TORY claims to have produced balanced budgets for Dorset Council since it was created have been labelled ‘disingenuous.’

Opposition party financial experts say that, in most if not all years, the position has only been achieved by taking millions of pounds from reserve funds.

Weymouth GP Cllr Jon Orrell warned that fancy words about ‘re-allocations’ or ‘transformation spending’ usually amounted to cuts in services.

“There are human casualties from budget sheets,” he said – pointing out that in the UK children were now shorter than their European counterparts and life expectancy in both men and women, after a century of improvement, was now going down; both signs, he said of under-investment in public spending.

He said that even if budgets were not directly cut the level of need which people had to achieve to qualify to receive services was often increased so that fewer were eligible.

“We should be aware that there are implications of this relentless cutting. We might dress it up in fancy terms … but year after year we ask for Dorset to be properly funded and it doesn’t happen,” he said.

Council and Tory group leader Cllr Spencer Flower said that, despite the criticism, many other local councils would like to be in the position he was – achieving savings while at the same time protecting services.

“We are in a strong position and we’ll sustain that by challenging ourselves to be as efficient as we can to maintain services,” he said.
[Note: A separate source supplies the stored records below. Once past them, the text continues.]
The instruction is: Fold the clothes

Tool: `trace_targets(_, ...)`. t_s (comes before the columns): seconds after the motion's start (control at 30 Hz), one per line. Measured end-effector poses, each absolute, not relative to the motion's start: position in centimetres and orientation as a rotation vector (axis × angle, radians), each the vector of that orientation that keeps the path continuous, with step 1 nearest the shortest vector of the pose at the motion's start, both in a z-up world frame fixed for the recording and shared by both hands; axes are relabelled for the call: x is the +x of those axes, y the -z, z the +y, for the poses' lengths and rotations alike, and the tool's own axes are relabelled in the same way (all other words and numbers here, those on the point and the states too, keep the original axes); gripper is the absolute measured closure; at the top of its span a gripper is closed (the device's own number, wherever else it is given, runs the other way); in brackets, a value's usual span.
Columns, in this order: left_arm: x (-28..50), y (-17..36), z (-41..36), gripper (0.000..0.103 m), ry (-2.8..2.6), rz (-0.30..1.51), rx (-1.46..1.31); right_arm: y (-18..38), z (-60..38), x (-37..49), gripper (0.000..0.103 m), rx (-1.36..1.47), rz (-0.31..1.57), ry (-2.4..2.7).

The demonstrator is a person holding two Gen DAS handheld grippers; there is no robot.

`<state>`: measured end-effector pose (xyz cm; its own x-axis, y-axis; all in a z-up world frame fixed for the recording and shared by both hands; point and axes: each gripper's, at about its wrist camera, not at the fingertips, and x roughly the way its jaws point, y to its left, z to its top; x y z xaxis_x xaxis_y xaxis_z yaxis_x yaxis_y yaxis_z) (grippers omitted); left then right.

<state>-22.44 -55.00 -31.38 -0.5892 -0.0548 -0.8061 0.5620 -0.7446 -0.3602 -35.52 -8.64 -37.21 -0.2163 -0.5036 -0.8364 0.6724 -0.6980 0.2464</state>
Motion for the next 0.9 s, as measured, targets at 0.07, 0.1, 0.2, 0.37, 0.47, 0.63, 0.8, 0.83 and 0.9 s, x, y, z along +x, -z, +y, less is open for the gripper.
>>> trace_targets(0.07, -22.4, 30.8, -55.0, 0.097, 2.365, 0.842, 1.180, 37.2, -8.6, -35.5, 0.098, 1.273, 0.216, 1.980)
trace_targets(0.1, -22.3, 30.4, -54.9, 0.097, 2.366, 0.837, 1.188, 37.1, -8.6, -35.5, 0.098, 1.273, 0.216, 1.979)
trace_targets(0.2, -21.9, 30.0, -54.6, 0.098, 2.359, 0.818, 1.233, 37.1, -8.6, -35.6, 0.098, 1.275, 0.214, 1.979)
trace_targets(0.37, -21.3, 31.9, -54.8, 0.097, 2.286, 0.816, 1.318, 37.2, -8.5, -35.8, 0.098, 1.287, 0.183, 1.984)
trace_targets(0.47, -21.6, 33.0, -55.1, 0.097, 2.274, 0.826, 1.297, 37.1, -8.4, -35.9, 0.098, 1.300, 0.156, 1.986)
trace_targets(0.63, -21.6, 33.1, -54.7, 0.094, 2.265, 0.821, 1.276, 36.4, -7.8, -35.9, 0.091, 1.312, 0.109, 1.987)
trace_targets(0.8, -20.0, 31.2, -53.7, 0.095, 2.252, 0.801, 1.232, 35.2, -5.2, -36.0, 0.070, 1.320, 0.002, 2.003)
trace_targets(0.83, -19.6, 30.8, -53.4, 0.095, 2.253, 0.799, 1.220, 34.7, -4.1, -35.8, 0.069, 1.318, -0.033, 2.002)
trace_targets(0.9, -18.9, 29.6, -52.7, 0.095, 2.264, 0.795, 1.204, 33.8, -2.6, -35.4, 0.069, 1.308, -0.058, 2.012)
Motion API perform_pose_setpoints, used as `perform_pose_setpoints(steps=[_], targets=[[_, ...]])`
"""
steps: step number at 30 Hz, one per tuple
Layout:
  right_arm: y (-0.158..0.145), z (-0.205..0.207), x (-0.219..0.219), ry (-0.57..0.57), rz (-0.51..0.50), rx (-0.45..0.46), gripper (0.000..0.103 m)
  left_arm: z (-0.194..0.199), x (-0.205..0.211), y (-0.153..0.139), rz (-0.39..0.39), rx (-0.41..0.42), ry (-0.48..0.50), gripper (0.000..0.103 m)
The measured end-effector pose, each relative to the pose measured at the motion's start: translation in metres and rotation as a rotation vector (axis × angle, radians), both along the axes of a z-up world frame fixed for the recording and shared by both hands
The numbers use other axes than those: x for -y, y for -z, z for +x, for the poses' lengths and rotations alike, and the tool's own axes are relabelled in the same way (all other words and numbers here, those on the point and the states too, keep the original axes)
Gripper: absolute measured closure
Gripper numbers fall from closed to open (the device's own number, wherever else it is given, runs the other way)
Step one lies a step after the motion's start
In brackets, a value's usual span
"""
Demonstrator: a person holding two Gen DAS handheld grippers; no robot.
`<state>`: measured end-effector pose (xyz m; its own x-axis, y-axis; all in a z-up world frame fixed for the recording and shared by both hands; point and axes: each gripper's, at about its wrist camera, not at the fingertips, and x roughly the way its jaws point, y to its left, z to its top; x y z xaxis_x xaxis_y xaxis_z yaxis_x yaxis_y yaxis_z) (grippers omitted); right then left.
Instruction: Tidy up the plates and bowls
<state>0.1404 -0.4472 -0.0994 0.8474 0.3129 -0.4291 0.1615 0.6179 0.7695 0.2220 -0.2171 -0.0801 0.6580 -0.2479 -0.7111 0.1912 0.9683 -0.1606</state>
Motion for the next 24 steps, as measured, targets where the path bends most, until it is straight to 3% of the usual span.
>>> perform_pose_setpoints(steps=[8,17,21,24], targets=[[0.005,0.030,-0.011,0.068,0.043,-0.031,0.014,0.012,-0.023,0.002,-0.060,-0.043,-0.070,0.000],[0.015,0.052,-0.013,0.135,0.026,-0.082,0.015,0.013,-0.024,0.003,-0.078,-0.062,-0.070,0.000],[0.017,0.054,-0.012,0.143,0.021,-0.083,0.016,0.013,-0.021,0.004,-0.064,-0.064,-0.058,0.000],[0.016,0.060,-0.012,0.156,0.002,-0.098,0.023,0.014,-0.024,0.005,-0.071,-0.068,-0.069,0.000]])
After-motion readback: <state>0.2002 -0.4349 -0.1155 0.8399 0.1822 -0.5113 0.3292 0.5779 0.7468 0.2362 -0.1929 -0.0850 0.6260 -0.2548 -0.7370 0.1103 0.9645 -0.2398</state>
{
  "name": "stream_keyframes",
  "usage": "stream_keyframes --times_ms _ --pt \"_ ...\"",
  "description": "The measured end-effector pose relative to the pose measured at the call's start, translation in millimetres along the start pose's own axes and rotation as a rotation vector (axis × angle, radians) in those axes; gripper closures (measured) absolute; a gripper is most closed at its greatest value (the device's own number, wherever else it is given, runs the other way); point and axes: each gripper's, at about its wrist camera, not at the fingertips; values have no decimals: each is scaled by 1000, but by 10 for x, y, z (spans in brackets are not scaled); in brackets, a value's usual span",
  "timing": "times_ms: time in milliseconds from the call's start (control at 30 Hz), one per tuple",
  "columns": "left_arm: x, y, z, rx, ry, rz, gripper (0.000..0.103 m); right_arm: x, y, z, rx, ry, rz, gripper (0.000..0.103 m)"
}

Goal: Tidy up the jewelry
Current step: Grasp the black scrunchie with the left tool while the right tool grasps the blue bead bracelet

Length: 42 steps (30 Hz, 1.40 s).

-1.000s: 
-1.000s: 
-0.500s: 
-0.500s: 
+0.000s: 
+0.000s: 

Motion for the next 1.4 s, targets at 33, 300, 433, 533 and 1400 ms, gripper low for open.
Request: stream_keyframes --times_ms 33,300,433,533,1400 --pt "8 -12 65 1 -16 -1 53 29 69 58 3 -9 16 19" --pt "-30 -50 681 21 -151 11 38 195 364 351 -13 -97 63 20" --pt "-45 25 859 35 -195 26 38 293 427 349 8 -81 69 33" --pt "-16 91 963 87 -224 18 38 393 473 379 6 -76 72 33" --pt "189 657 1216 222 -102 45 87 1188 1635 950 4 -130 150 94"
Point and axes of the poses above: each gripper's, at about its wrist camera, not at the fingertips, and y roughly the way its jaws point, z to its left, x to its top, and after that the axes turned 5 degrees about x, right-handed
Weymouth independent councillor David Gray told a scrutiny meeting that although he has no major objections to using savings to meet day to days council costs it was "disingenuous and misleading to council taxpayers" to claim this amounted to a balanced budget.

He said that while the ruling party may not have set out to use money kept for unforeseen emergencies at the start of each financial year - they almost always had to dip into those funds by the end of the 12-months because spending had out-run what they planned.

The ruling administration is currently proposing an increase of just under 5per cent in council tax from April with a similar hike in most fees and charges, while at the same time estimating that inflation in the year will 3.2per cent.

Green Party Weymouth councillor Brian Heatley said that, for the first time, the Tory administration is setting out at the start of the financial year to earmark £12million of reserve funds to support spending plans. coupled with an agreement already in place to switch £2m of capital funds to revenue spending, with the potential for another £3m to also be used.

He said that while the council remained rich in the assets it owns, which could be sold, the treasure chest would not last forever. The council’s estate includes buildings, farms, industrial estates and many of the Weymouth seafront hotels.

Cllr Heatley points out that millions of pounds of ‘savings’ were not likely to be identified, if at all, until the autumn, six months after a new council is elected in May.

Lib Dem group leader Nick Ireland said that in the coming year the Conservative group are hoping to achieve £30million in overall ‘savings’, the biggest figure ever identified by the administration, which he described as “a bit of a stretch” when budgets are already severely strained.

Another Lib Dem, Gill Taylor from Weymouth, said that the Conservative claims of a balanced budget had partially been achieved by having one of the highest council taxes in the country.

She said that position was not what local people wanted when food inflation was running at 27per cent over two years and a third of adults were struggling to pay their mortgages or rents.

“I am still not content with the use of reserves because we have absolutely no detail on it,” she said.